One of the very visible populations in the halo is the globular clusters. These are the oldest objects made out of stars in the Universe. The globulars formed long before the birth of galaxies. When the galaxies came along, the globulars were caught by the gravity and have been orbiting around them ever since. There are about 200 globular clusters orbiting in the halo of the Milky Way.

35.

The Milky Way is a large barred spiral galaxy comprising an estimated 200 billion stars (some estimates range as high as 400 billion) arrayed in the form of a disk, with a central elliptical bulge (some 12,000 light-years in diameter) of closely packed stars lying in the direction of Sagittarius. It is surrounded by a flat disk marked by six spiral arms that project from a dense, elongated concentration of stars, or bar, that runs through the bulge—four major and two minor—which wind out from the nucleus like a giant pinwheel. Our sun is situated in one of the smaller arms, called the Local or Orion Arm, that connect the more substantial next inner arm and the next outer arm. The sun lies roughly 27,000 light-years from the center of the galaxy, and in the galactic plane. When we look in the plane of the disk we see the combined light of its stars as the Milky Way. The diameter of the disk is c.100,000 light-years; its average thickness is 10,000 light-years, increasing to 30,000 light-years at the nucleus.

Certain features of the region near the sun suggested that our galaxy resembles the Andromeda Galaxy. In 1951 a group led by William Morgan detected evidence of spiral arms in Orion and Perseus. Another bright arm stretches from Sagittarius to Carina in the southern sky. With the development of radio astronomy, scientists have extended a nearly complete map of the spiral structure of the galaxy by tracing regions of hydrogen that dominate the spiral arms. The development of telescopes that could be placed in orbit led by 2005 to confirmation that the Milky Way was a barred spiral galaxy, not a spiral one as had been believed.
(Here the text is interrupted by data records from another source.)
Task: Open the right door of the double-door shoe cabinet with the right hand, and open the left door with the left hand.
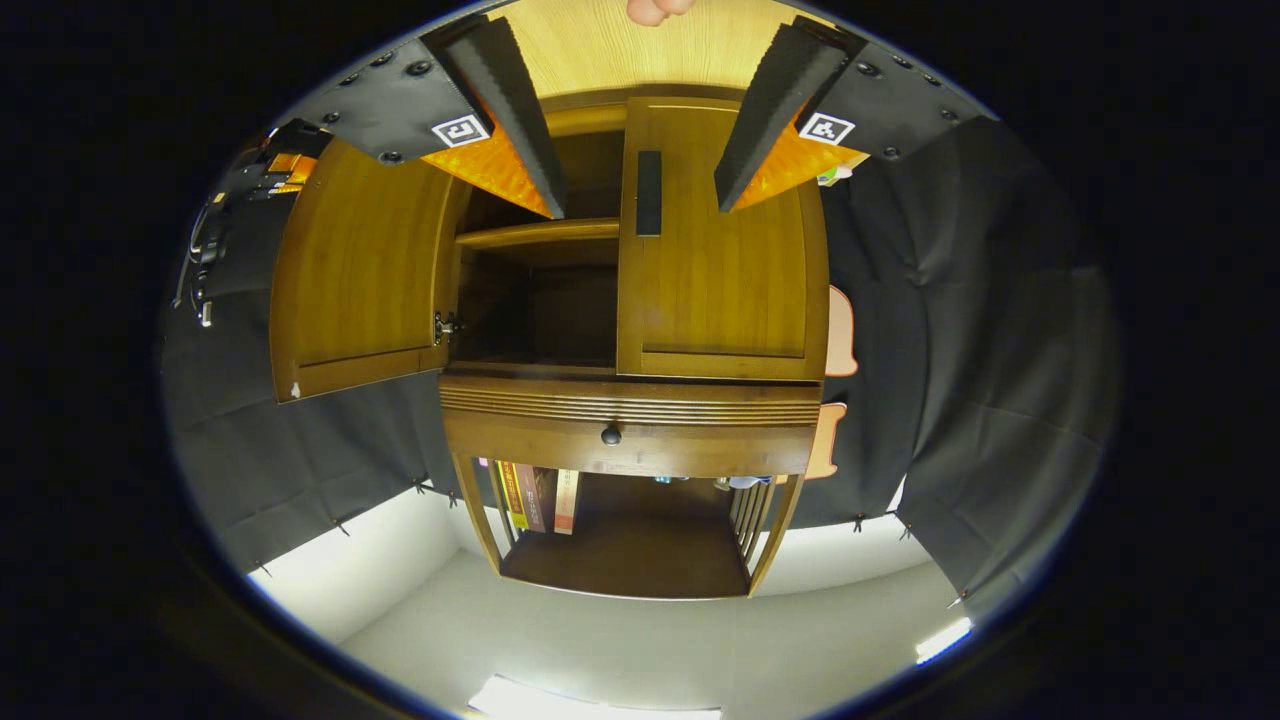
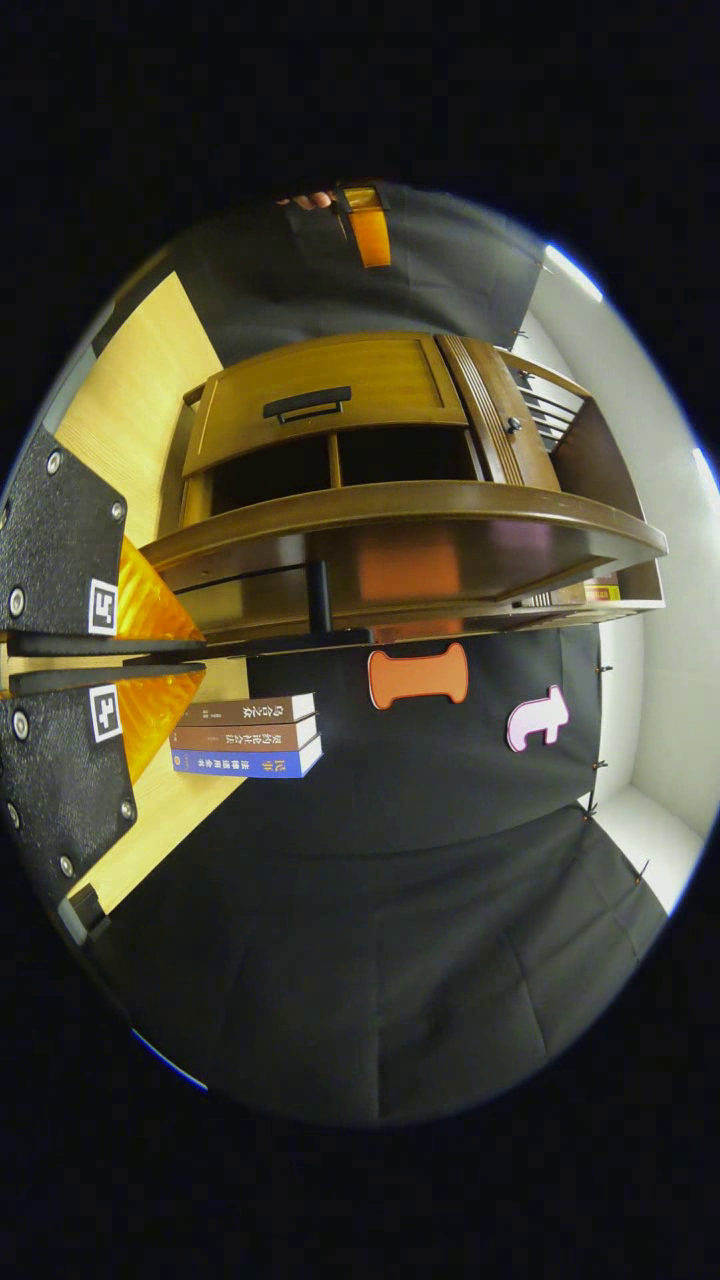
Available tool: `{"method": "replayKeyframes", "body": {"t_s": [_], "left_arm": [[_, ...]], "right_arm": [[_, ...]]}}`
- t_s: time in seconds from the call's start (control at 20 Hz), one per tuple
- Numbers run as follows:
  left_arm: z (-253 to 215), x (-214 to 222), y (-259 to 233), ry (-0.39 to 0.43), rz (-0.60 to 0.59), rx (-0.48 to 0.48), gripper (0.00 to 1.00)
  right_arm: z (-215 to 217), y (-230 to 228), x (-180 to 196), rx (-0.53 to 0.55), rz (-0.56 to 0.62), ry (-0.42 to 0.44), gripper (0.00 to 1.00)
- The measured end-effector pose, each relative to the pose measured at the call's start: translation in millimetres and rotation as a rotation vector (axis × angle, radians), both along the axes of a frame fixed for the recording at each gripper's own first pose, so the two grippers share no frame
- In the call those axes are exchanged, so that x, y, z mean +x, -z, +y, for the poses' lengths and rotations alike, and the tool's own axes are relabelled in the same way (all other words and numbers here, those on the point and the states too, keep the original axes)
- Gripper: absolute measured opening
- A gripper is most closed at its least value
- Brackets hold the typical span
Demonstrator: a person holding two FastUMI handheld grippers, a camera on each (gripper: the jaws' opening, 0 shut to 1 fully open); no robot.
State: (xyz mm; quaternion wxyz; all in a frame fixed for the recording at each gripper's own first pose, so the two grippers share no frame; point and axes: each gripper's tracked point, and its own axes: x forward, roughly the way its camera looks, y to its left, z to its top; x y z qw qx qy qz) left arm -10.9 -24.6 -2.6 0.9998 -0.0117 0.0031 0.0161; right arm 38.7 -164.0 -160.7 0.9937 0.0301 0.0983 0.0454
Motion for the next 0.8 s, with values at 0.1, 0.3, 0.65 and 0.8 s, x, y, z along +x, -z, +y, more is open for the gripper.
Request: {"method": "replayKeyframes", "body": {"t_s": [0.1, 0.3, 0.65, 0.8], "left_arm": [[-1, 1, 1, 0.000, 0.001, -0.003, 0.93], [-3, 4, 4, 0.008, 0.004, -0.021, 0.96], [-2, 6, 22, 0.021, 0.040, -0.087, 0.93], [9, 5, 29, -0.007, 0.048, -0.087, 0.96]], "right_arm": [[-10, -3, -5, -0.018, -0.001, 0.008, 0.05], [-20, -28, -29, 0.031, -0.047, 0.034, 0.05], [-10, -72, -61, -0.014, -0.063, 0.044, 0.14], [5, -82, -63, -0.035, -0.065, 0.014, 0.44]]}}
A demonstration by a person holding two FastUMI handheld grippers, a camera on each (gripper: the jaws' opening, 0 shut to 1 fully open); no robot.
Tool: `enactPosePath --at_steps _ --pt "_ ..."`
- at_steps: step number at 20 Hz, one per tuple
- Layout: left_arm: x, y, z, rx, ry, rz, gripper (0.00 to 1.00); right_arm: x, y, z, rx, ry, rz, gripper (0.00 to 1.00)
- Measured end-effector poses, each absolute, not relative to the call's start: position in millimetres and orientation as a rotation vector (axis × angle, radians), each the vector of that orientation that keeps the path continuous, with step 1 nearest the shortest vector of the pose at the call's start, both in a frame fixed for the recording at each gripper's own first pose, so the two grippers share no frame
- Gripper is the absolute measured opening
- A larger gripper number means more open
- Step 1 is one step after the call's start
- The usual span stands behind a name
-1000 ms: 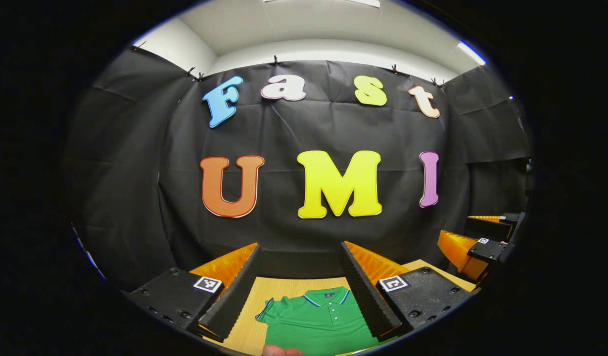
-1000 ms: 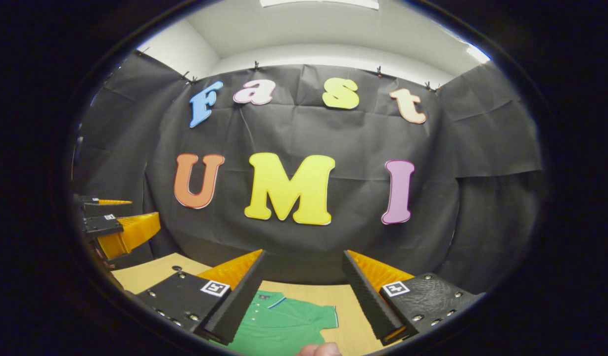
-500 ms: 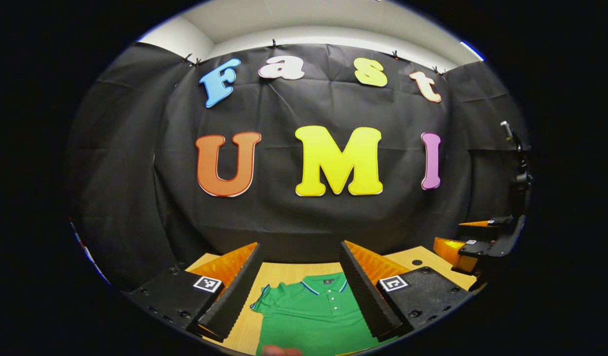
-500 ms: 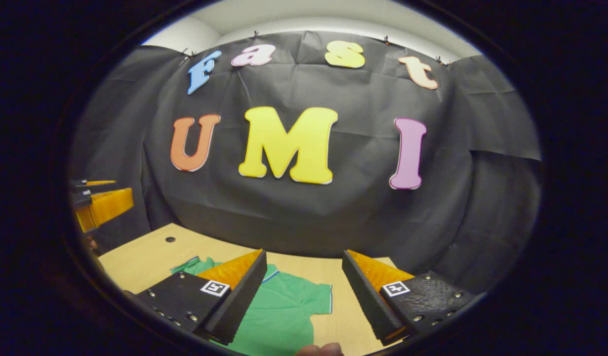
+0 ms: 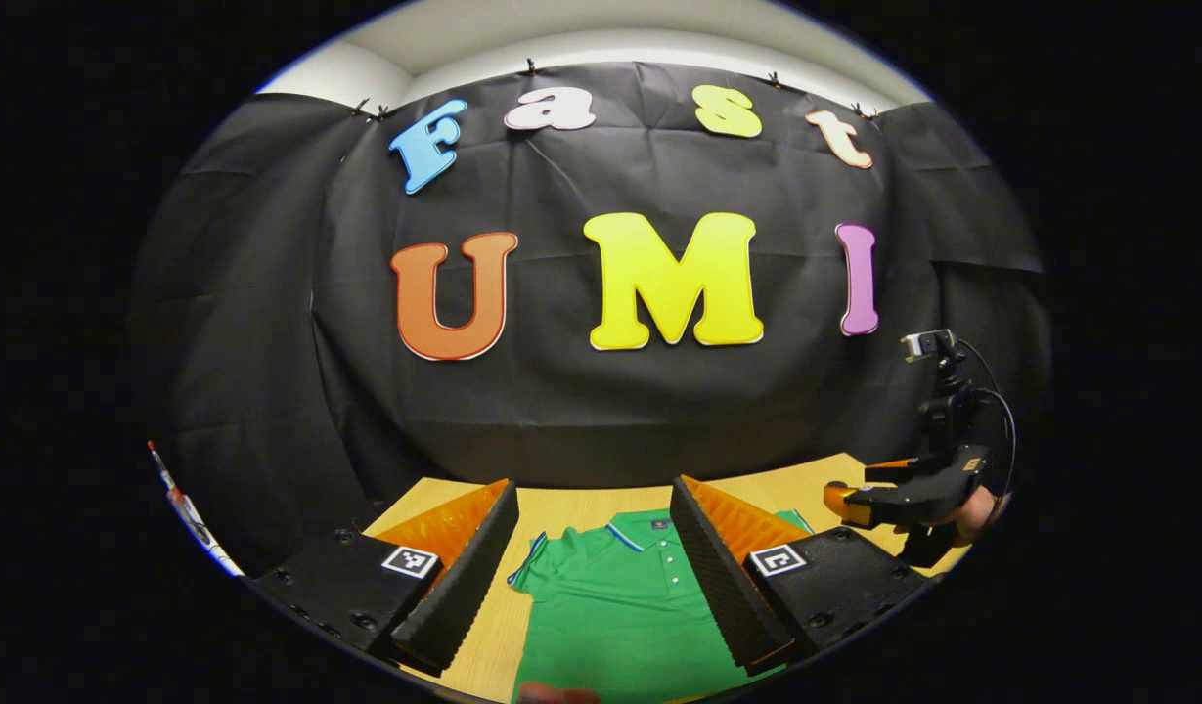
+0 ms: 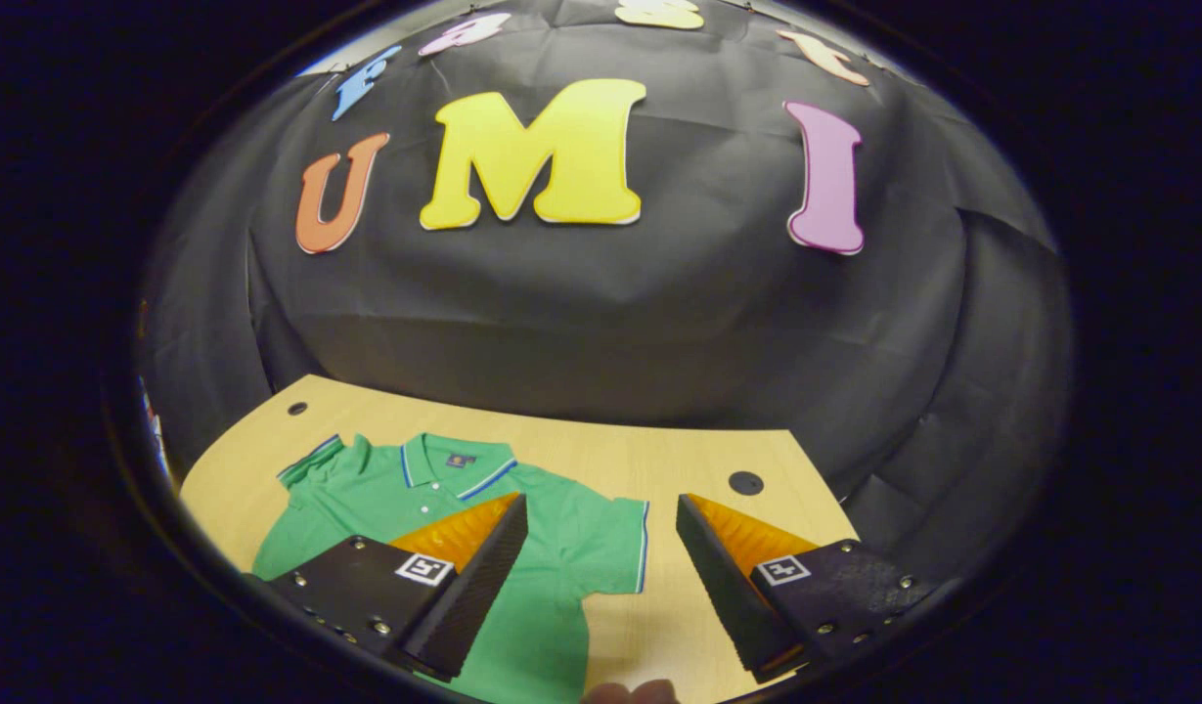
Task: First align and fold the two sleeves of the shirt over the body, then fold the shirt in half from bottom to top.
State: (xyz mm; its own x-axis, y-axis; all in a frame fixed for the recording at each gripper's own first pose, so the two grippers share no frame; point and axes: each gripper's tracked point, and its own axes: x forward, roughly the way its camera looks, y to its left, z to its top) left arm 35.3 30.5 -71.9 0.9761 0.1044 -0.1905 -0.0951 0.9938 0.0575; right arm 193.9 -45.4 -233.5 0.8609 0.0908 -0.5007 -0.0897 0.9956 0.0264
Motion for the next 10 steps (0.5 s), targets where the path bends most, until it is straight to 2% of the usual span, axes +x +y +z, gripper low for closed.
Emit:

Surrounding the galaxy is a large spherical halo of globular star clusters that extends to a diameter of about 130,000 light-years; this is called the stellar halo. The galaxy also has a vast outer spherical region called the corona, or dark halo, which is as much as 600,000 light years in diameter and, in addition to dark matter which accounts for most of the Milky Way's mass, includes some distant globular clusters, the two nearby galaxies called the Magellanic clouds, and four smaller galaxies.